* [Work to complete]:
Where a line holds the word "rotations", copy that line from the data below.

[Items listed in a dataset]
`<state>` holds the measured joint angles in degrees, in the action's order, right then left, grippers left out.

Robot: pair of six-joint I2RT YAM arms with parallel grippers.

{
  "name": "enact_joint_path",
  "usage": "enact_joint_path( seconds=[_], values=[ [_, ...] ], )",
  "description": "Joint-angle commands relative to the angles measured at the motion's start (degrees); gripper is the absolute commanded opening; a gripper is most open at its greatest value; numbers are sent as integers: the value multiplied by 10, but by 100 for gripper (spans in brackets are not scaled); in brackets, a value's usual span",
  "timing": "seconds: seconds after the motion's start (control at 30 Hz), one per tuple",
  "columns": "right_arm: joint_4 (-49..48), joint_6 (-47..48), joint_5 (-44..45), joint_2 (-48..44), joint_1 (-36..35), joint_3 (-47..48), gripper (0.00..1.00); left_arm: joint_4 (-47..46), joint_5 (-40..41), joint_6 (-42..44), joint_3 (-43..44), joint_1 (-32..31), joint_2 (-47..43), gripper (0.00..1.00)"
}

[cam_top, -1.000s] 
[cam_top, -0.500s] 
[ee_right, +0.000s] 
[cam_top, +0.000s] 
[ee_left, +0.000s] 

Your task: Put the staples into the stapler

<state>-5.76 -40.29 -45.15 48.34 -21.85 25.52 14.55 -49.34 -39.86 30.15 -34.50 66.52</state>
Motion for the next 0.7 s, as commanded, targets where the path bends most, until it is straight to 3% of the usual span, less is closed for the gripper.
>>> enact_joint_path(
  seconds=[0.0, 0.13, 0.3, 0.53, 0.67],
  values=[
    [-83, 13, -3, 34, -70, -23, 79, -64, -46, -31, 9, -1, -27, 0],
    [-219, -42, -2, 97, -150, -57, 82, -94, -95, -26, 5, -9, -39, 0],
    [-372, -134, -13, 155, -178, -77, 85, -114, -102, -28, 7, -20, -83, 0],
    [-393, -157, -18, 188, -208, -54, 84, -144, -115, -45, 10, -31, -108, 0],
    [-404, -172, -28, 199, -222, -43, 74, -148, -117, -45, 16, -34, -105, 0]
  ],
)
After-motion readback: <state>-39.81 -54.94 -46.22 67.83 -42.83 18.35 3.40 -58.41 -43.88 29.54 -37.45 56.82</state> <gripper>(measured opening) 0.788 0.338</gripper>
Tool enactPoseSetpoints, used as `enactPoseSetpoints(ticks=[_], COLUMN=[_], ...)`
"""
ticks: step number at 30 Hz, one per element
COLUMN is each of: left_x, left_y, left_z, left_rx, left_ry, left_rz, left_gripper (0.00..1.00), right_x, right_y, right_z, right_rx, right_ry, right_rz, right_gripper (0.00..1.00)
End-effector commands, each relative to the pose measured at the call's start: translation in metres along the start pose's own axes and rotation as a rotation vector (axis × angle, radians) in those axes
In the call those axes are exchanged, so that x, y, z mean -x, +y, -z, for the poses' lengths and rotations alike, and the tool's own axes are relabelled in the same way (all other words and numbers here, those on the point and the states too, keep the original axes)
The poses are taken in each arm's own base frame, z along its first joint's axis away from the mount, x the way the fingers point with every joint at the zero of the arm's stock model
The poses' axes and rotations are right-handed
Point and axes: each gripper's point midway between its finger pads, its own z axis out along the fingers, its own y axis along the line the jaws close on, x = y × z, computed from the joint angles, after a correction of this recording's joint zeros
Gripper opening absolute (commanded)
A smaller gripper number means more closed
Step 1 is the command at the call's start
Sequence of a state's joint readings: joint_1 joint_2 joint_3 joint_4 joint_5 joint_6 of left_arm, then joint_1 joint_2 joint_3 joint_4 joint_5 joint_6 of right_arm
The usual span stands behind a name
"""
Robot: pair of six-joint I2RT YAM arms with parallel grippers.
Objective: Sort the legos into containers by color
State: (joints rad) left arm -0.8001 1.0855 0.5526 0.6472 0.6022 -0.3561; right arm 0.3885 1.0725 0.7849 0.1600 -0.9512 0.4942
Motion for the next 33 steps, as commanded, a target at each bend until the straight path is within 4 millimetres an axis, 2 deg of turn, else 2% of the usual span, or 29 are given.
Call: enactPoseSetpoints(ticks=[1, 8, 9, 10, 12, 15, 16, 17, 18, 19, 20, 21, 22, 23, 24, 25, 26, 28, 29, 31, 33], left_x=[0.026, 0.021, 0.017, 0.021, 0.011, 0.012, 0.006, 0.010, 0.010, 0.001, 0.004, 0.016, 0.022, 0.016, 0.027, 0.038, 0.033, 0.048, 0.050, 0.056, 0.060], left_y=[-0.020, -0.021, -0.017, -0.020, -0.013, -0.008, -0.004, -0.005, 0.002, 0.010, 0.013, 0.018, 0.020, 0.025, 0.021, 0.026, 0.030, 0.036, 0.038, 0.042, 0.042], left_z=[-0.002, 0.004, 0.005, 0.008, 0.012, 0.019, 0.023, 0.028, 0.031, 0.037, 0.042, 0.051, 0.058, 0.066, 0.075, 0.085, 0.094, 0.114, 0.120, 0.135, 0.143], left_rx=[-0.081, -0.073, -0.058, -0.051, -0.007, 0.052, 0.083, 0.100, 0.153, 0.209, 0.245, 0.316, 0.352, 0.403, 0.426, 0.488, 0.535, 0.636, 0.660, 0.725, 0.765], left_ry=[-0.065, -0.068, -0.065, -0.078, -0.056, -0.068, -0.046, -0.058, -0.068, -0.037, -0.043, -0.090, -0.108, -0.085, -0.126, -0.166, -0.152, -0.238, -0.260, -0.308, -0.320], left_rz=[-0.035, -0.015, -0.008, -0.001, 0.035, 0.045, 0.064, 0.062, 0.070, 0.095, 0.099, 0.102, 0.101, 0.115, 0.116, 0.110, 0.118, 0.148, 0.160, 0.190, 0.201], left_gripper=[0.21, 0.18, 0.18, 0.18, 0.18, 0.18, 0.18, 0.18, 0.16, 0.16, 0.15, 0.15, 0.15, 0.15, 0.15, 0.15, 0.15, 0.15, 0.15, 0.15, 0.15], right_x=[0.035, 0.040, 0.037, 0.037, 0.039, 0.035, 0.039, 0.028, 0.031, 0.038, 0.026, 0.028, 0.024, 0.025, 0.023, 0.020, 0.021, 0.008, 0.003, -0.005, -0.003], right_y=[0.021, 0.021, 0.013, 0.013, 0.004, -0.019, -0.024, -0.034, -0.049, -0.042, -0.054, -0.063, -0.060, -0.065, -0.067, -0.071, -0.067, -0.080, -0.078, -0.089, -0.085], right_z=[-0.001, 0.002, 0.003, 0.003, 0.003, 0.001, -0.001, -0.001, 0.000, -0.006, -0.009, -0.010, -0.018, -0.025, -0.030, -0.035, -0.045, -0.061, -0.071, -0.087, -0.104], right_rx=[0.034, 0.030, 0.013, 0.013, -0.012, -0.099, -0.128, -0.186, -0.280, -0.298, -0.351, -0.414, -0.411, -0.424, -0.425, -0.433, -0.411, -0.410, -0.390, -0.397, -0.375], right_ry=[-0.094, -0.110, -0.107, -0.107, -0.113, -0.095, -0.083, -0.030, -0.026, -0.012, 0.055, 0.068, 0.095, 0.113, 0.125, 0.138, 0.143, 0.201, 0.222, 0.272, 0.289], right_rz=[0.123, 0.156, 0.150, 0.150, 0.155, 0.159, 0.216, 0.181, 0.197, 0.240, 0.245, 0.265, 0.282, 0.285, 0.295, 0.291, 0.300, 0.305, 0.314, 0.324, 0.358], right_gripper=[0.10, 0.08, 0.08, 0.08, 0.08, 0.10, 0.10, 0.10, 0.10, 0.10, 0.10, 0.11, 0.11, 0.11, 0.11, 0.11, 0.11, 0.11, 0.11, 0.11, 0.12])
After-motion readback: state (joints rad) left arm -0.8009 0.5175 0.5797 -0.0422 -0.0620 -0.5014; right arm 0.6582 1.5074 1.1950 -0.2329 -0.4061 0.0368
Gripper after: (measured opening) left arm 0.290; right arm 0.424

* [Answer space]:
In the call those axes are exchanged, so that x, y, z mean -x, +y, -z, for the poses' lengths and rotations alike, and the tool's own axes are relabelled in the same way (all other words and numbers here, those on the point and the states too, keep the original axes)
The poses' axes and rotations are right-handed

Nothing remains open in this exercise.